- Theatrical release poster
- Directed by: Richard Compton
- Screenplay by: Richard Compton
- Produced by: Charles Beach Dickerson
- Starring: Tom Baker William Smith R. G. Armstrong Alan DeWitt Gary Littlejohn Rita Murray Carl Steppling Connie Nelson
- Music by: Richard Hieronymus
- Distributed by: New World Pictures
- Release date: July 8, 1970;
- Running time: 86 minutes
- Country: United States
- Language: English
- Budget: $125,000
- Box office: $700,000 (rentals)

= Angels Die Hard =

Angels Die Hard is a 1970 biker film directed by Richard Compton and starring Tom Baker and William Smith. It is the first film distributed by New World Pictures; half its budget was provided by Roger Corman.

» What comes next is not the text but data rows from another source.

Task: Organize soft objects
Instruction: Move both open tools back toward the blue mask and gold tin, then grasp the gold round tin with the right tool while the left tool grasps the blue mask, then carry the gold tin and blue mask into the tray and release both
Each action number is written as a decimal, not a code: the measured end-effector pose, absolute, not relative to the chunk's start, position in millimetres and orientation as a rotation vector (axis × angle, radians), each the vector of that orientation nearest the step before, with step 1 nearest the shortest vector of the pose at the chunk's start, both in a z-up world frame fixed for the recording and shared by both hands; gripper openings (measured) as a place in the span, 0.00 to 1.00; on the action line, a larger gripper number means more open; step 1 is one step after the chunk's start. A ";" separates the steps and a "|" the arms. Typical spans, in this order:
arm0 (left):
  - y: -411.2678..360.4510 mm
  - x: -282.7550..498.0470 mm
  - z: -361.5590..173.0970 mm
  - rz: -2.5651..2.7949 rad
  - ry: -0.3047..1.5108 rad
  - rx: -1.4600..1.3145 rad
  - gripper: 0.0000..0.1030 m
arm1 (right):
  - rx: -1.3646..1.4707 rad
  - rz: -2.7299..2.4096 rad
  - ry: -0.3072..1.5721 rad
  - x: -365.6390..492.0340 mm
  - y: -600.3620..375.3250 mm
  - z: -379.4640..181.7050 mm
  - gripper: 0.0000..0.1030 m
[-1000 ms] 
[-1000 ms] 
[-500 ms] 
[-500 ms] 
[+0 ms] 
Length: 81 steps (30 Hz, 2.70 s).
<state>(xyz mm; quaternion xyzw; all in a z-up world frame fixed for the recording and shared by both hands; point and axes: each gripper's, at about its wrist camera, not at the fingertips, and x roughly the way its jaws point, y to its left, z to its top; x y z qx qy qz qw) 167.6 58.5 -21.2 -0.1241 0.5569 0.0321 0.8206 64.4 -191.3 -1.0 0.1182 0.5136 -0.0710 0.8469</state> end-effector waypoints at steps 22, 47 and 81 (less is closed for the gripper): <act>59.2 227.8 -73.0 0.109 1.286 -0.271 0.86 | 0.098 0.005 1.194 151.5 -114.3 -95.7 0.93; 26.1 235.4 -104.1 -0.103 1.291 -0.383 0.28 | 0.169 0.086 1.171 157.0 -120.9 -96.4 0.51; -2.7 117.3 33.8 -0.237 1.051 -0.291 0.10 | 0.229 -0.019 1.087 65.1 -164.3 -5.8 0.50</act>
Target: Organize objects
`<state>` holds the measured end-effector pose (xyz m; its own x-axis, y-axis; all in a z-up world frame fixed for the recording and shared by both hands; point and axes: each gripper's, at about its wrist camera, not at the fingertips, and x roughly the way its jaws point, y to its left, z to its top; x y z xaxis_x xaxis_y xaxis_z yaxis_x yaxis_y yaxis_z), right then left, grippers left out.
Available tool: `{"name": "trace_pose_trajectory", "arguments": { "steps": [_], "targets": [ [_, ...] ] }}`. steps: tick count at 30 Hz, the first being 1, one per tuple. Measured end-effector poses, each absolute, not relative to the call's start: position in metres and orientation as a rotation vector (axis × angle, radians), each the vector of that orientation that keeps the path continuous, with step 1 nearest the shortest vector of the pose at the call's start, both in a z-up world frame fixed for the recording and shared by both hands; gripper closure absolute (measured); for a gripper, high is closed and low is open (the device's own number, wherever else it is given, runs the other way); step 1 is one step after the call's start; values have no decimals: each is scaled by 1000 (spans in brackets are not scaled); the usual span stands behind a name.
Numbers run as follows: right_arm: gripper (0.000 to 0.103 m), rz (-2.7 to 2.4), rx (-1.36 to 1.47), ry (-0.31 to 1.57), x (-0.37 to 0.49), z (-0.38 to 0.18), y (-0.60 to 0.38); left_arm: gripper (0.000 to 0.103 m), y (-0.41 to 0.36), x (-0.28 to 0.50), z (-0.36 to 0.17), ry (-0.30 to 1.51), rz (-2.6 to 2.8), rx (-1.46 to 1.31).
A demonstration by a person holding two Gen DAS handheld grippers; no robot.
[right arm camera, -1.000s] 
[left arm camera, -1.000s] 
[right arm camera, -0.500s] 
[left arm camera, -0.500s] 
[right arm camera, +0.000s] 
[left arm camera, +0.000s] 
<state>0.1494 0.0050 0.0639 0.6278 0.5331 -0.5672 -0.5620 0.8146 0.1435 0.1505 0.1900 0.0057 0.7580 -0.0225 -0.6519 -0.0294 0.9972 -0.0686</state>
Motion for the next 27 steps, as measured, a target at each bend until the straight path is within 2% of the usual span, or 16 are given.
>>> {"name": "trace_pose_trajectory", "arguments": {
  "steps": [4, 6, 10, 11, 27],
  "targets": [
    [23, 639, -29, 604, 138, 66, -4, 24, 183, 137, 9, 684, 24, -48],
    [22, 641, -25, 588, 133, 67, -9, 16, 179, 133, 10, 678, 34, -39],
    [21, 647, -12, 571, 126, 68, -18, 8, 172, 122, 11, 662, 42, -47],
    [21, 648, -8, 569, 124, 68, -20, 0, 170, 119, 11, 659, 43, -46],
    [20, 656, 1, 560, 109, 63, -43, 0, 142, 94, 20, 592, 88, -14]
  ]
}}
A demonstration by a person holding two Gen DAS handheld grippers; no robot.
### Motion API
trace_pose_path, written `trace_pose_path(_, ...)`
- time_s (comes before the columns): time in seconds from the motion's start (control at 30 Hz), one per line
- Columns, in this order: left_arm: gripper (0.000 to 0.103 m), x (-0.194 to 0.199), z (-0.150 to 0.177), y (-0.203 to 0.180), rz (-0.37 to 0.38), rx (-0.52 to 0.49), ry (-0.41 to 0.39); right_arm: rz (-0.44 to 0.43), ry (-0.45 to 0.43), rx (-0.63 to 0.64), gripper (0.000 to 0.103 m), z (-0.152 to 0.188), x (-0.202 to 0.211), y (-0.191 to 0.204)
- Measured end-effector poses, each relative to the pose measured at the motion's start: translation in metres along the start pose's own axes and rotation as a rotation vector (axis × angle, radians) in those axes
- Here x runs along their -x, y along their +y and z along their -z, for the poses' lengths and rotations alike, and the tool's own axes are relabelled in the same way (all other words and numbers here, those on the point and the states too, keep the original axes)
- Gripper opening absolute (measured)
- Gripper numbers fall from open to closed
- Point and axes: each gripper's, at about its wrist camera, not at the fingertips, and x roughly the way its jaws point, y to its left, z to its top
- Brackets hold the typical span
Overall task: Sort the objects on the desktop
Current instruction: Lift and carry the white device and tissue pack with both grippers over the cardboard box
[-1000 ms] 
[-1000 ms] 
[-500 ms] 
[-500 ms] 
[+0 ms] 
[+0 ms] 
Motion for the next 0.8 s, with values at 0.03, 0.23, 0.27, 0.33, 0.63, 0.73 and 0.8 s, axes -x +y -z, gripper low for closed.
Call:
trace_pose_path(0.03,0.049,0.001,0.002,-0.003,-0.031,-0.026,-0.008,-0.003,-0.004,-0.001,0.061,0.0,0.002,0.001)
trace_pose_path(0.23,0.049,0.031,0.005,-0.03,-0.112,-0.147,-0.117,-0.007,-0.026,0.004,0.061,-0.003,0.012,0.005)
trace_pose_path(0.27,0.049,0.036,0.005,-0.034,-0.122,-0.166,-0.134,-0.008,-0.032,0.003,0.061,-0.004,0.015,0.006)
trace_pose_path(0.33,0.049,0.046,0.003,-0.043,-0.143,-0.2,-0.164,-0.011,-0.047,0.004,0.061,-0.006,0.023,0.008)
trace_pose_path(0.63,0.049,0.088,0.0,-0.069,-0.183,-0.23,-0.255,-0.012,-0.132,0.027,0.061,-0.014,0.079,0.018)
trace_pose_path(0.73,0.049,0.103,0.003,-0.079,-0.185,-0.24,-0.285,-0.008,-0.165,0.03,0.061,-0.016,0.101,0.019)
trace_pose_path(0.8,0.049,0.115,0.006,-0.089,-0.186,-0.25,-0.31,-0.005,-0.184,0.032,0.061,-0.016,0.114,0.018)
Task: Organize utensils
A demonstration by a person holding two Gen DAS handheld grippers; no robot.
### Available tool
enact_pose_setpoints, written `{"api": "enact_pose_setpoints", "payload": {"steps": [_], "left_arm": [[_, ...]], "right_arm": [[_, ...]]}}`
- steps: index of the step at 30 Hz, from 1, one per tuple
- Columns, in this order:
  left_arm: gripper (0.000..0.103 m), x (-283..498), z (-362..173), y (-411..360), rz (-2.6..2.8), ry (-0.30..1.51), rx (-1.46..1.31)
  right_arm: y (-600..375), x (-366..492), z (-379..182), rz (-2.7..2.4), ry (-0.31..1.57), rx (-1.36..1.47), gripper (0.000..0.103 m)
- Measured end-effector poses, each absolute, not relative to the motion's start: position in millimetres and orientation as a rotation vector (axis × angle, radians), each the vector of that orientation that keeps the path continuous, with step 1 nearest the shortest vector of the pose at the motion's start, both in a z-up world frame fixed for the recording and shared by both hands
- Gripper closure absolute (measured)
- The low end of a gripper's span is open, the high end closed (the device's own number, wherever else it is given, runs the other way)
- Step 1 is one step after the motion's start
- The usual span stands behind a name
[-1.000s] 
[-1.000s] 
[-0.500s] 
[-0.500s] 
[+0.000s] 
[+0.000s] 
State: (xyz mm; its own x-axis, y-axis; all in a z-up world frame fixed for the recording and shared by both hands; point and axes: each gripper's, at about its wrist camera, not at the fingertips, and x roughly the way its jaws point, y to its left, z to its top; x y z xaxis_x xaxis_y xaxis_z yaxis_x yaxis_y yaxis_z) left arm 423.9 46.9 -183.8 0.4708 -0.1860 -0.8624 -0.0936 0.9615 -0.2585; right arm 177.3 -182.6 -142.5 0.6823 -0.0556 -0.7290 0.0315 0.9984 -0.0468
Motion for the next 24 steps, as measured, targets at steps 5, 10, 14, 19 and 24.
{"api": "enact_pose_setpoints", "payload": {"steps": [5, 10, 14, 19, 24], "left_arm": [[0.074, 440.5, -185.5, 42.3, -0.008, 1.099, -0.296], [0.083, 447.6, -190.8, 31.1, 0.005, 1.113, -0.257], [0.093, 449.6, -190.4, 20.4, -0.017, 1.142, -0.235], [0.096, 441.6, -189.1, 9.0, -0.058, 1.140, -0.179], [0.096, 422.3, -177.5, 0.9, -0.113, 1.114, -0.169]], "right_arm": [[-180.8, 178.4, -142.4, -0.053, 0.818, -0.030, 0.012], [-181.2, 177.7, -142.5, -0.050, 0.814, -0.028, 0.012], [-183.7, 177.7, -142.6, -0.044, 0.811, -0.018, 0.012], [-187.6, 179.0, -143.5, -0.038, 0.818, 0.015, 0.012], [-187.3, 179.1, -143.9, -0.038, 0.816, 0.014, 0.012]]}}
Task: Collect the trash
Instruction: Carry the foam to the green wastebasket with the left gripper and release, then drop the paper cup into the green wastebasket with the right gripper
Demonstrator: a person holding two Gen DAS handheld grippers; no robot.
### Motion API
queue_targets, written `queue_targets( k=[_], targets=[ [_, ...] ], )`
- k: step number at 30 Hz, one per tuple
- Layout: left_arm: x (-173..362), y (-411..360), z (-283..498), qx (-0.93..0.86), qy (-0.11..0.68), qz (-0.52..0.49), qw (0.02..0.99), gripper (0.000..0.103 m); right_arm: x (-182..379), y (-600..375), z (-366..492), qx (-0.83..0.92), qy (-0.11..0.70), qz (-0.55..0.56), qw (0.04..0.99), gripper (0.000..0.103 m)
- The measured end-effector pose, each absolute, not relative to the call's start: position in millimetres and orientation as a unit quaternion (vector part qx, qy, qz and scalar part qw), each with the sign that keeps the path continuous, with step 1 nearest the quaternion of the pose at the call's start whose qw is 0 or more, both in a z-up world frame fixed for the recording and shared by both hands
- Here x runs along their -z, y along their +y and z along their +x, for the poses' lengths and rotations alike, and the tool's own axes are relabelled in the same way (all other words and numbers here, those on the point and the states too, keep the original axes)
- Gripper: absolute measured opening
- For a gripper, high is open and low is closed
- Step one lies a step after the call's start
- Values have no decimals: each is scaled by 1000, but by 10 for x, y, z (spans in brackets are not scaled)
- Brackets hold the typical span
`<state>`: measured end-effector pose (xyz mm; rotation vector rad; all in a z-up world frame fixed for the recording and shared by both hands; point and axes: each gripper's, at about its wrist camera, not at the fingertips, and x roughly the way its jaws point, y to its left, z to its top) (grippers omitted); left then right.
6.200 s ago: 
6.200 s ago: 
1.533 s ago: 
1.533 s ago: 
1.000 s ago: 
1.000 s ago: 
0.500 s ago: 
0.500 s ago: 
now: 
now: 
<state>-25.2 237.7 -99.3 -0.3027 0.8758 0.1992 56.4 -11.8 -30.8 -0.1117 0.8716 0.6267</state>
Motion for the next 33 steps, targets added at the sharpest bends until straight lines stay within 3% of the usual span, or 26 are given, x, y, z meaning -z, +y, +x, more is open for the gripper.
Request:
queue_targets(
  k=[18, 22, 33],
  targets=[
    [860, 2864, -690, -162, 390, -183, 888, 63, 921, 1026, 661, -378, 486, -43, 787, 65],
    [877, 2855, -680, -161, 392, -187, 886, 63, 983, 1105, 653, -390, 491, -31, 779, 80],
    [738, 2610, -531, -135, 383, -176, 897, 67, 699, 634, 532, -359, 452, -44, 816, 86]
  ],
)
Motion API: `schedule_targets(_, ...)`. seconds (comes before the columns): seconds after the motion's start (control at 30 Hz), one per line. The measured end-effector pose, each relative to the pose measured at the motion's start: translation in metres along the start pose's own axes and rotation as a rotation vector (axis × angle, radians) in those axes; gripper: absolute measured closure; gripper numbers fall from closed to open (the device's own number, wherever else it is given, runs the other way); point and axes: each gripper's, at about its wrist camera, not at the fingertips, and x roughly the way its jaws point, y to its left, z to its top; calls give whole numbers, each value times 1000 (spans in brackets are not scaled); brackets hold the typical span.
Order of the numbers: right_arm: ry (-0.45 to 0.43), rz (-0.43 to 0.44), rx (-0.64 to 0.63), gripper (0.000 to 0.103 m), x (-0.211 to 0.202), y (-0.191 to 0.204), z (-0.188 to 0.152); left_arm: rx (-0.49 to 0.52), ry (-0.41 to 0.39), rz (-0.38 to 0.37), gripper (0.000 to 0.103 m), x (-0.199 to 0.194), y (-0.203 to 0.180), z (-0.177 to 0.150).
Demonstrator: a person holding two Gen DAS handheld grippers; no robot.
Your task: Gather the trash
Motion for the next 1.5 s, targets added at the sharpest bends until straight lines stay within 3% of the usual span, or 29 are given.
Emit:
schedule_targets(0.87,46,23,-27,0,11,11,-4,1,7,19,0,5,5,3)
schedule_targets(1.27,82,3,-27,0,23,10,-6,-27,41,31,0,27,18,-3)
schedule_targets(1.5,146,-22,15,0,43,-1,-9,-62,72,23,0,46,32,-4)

The film—which was written in three months—revolves around a gang of bikers who try to save people from a mining accident. Compton shot the film on location in Kernville, California, on the shore of Lake Isabella, an old gold-mining town that was used for filming early Hollywood Westerns.

==Cast==
- Tom Baker as Blair
- William Smith as Tim
- Carl Steppling as Sheriff
- Alan DeWitt as Undertaker
- Gary Littlejohn as Piston
- Beach Dickerson as Shank
- Rita Murray as Naomi
- R. G. Armstrong as Mel
- Connie Nelson as Nancy
- Dan Haggerty as Bearded Biker

==Production==
Barbara Peeters worked on the film.

== Home media ==
Thunderbean released a Blu-ray of the film on February 7, 2019.